We translate according to the T. R., which is in conformity with the majority of the Mjj., with the Mnn., and with the greater part of the Vss. According to this reading, the participle ἀπεσταλμενοι, sent, is defined by the article οἱ, the; it is the subject of the sentence. The design of this remark added here by John is easily understood; it is to explain the question which is to follow. John likes to supply in this way, as a narrative progresses, the circumstances, omitted at first, which serve gradually to explain it; comp. John 1:41; John 1:45; John 4:30; John 9:14; John 11:5; John 11:18; John 13:23, etc. The Pharisees were the ultra conservatives in Israel; no one could have been shocked more than they by the innovation which John the Baptist had taken it upon himself to make in introducing baptism. Lustrations undoubtedly formed a part of the Jewish worship. It is even maintained that the pagan proselytes were subjected to a complete bath, on occasion of their passing over to Judaism. But the application of this symbol of entire pollution to the members of the theocratic people was so strange an innovation, that it must have awakened in the highest degree the susceptibility of the authorities who were guardians of the rites, and very particularly that of the party most attached to tradition. The Pharisaic element also was the main one in the deputation which the Sanhedrim had chosen.

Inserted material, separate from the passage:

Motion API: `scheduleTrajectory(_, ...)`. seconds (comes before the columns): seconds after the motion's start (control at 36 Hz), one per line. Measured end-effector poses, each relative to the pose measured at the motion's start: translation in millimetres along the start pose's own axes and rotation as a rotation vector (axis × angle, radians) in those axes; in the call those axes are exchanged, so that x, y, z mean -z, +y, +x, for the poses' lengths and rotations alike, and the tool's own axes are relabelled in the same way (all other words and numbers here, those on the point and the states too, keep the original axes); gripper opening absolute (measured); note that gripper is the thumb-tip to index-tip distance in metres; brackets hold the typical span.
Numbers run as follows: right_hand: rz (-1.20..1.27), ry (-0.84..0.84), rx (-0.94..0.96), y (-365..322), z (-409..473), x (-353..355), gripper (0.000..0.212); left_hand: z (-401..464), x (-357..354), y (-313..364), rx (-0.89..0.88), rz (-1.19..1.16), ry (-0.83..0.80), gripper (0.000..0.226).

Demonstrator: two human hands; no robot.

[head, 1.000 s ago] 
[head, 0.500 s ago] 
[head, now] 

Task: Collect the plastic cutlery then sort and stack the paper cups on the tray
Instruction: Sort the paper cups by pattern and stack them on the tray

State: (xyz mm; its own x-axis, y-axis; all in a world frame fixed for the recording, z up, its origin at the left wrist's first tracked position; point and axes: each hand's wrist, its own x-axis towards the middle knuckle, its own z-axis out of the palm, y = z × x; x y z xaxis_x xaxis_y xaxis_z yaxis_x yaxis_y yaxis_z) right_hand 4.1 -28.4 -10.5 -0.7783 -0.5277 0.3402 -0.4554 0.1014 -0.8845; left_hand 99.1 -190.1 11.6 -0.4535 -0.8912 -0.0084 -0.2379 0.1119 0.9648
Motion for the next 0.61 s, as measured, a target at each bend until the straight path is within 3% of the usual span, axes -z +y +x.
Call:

We see how skillfully the plan of the examination had been laid; first of all, the question relative to the mission; then, that which concerned the rite; for the latter depended on the former. Nothing can be more simple than the course of the narrative, as thus understood. This mode of explaining the intention of the remark in John 1:24 appears to me more natural than that of Weiss and Keil, according to which John would thereby characterize the spirit of unbelief which animated the interrogators of the Baptist. The fact of their unbelief not being noticed in the narrative, did not demand explanation. Opposed to the reading of the T. R. there is another supported by the Alexandrian authorities and by Origen, and adopted by Tischendorf, and Westcott and Hort, which rejects the article οἱ before ἀπεσταλμένοι; the meaning is: “and they had been sent from the Pharisees,” or, as Origen understood it: “and there were persons sent (come) from the Pharisees,” as if the question were of another deputation than that of John 1:19. Neither the one nor the other of these meanings is possible. For the Pharisees did not form an officially constituted body, from which a proceeding like this which is here spoken of could have started. The Alexandrian reading is, therefore, indefensible, as, in this instance, Weiss and Keil themselves acknowledge. It is, probably, as is so frequently the case, an arbitrary correction by Origen, to serve his false interpretation of this whole passage, from the end of the Prologue. Weiss and Keil see here a mere case of negligence of a copyist arising from the preceding καί, in which the οἱ was lost. But how many similar errors should we not have, in that case, in the New Testament!